Auch der Sound ist ein zweischneidiges Schwert. Zum einen sind die deutschen Stimmen fantastisch gut gelungen und die Dialoge sind mitunter intelligent und vielschichtig ausgestaltet. Zum anderen ist die Tonabmischung und die Lippensynchronisation so katastrophal umgesetzt, dass wir uns kaum vorstellen können, dass das keinem der Verantwortlich aufgefallen ist. Die Umgebungssounds samt Soundtrack sind wiederum toll gelungen und unterstreichen die dramatisch-schöne Welt.
Umfang
Kingdom Come: Deliverance bietet mit seinem tollen Skill-System viel Platz für eigene Entfaltung. Das Abenteuer um Heinrich sollte langsam und mit Geduld genossen werden. Etwa 50 Stunden werden all jene ins Spiel investieren, die die Hauptquests und Nebenquests voll auskosten wollen.
Fazit
Kingdom Come: Deliverance besitzt unheimlich viele Stärken. Das beginnt mit der cineastischen Präsentation, die einen wie ein guter Film ins Spiel saugt und führt weiter im umfangreichen Levelsystem, dem wunderbar taktischen Schwertkämpfen und der detaillierten Spielwelt. Die spannende Hauptstory und die abwechslungsreichen Nebenquests könnten das Bild abrunden und aus dem ambitionierten Rollenspiel ein wahres Highlight im noch jungen Jahr 2018 machen.

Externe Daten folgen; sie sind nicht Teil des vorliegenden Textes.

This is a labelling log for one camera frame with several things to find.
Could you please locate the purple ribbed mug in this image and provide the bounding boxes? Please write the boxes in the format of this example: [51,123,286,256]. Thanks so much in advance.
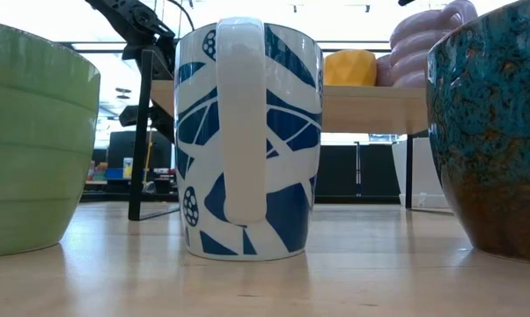
[375,0,479,89]

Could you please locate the white blue patterned mug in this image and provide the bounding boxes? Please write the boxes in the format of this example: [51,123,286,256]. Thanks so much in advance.
[173,16,325,262]

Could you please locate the yellow faceted mug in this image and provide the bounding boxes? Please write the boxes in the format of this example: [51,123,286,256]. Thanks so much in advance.
[323,48,379,88]

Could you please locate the green ribbed mug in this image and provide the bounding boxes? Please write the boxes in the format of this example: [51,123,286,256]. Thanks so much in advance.
[0,19,102,259]

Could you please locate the teal brown glazed mug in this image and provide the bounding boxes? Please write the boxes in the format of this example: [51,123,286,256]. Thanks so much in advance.
[425,0,530,266]

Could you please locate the black monitor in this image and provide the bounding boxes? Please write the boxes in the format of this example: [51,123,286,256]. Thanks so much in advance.
[107,129,174,170]

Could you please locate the wooden shelf black legs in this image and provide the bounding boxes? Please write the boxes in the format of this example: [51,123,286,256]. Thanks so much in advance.
[127,48,455,222]

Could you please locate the black cabinet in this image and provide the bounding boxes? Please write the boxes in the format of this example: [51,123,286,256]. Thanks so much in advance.
[314,143,401,205]

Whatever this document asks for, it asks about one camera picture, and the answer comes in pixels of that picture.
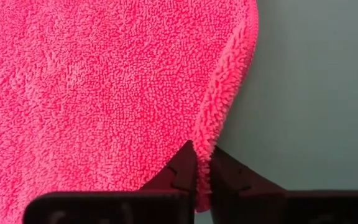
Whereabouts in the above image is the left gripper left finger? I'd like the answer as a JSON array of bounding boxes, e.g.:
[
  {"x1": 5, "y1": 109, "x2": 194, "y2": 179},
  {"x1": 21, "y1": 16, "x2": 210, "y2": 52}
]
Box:
[{"x1": 22, "y1": 139, "x2": 198, "y2": 224}]

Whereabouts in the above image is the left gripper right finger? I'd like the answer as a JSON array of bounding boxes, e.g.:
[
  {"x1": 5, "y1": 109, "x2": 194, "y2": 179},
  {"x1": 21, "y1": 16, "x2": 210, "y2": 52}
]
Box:
[{"x1": 209, "y1": 146, "x2": 358, "y2": 224}]

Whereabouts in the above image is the pink microfiber towel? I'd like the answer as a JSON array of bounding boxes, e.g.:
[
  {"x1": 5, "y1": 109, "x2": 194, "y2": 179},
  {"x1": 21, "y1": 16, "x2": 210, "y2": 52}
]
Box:
[{"x1": 0, "y1": 0, "x2": 260, "y2": 224}]

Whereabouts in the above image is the green table mat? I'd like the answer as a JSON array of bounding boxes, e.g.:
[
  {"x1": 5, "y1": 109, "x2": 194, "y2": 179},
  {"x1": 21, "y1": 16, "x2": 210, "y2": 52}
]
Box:
[{"x1": 194, "y1": 0, "x2": 358, "y2": 224}]

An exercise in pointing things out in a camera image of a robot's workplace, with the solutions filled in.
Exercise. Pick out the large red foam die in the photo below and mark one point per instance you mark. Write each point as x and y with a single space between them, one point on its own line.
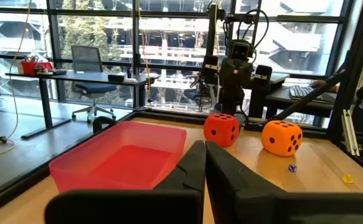
221 132

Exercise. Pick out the large orange foam die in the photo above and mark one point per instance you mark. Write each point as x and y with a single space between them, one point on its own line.
277 143

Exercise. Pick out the red desk container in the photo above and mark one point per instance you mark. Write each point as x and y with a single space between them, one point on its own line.
28 68

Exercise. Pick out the black office desk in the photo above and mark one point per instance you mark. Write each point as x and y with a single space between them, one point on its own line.
75 76

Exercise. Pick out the person's hand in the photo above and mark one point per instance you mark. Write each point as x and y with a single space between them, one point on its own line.
319 84

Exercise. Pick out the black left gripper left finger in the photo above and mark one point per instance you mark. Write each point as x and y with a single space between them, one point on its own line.
181 202

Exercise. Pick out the small yellow die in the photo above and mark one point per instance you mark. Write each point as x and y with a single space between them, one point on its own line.
348 179

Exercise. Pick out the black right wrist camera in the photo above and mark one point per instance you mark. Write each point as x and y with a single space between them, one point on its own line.
240 49

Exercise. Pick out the small black desk box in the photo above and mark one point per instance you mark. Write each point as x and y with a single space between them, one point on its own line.
116 78

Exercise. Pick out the silver frame bracket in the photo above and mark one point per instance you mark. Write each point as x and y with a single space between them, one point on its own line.
349 133

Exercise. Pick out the grey mesh office chair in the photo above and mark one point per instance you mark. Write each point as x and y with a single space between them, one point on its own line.
86 59

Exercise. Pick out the small blue die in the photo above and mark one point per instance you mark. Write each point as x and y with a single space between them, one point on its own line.
292 168

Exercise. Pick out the translucent red plastic bin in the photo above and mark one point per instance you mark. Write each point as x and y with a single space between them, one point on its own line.
106 149

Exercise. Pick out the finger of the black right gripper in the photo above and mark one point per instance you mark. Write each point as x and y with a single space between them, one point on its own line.
210 73
260 93

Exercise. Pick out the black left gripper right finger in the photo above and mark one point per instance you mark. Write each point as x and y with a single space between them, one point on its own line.
237 199

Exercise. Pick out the dark desk with keyboard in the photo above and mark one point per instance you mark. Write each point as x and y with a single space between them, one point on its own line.
293 104

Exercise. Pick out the black keyboard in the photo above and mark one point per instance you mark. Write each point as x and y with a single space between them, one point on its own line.
299 92

Könnten…wären da nicht die unzähligen groben Performance-Probleme, Gameplay-Bugs, Spielabstürze und das unzuverlässige Speichersystem. Kingdom Come: Deliverance wirkt auch nach einigen großen Patches, die das Spiel schon durchlebt hat, immer noch sehr unfertig. Schade, denn im ambitionierten Projekt von Warhorse Studios schlummert ein ungeschliffener Diamant und eine innovative Spielerfahrung.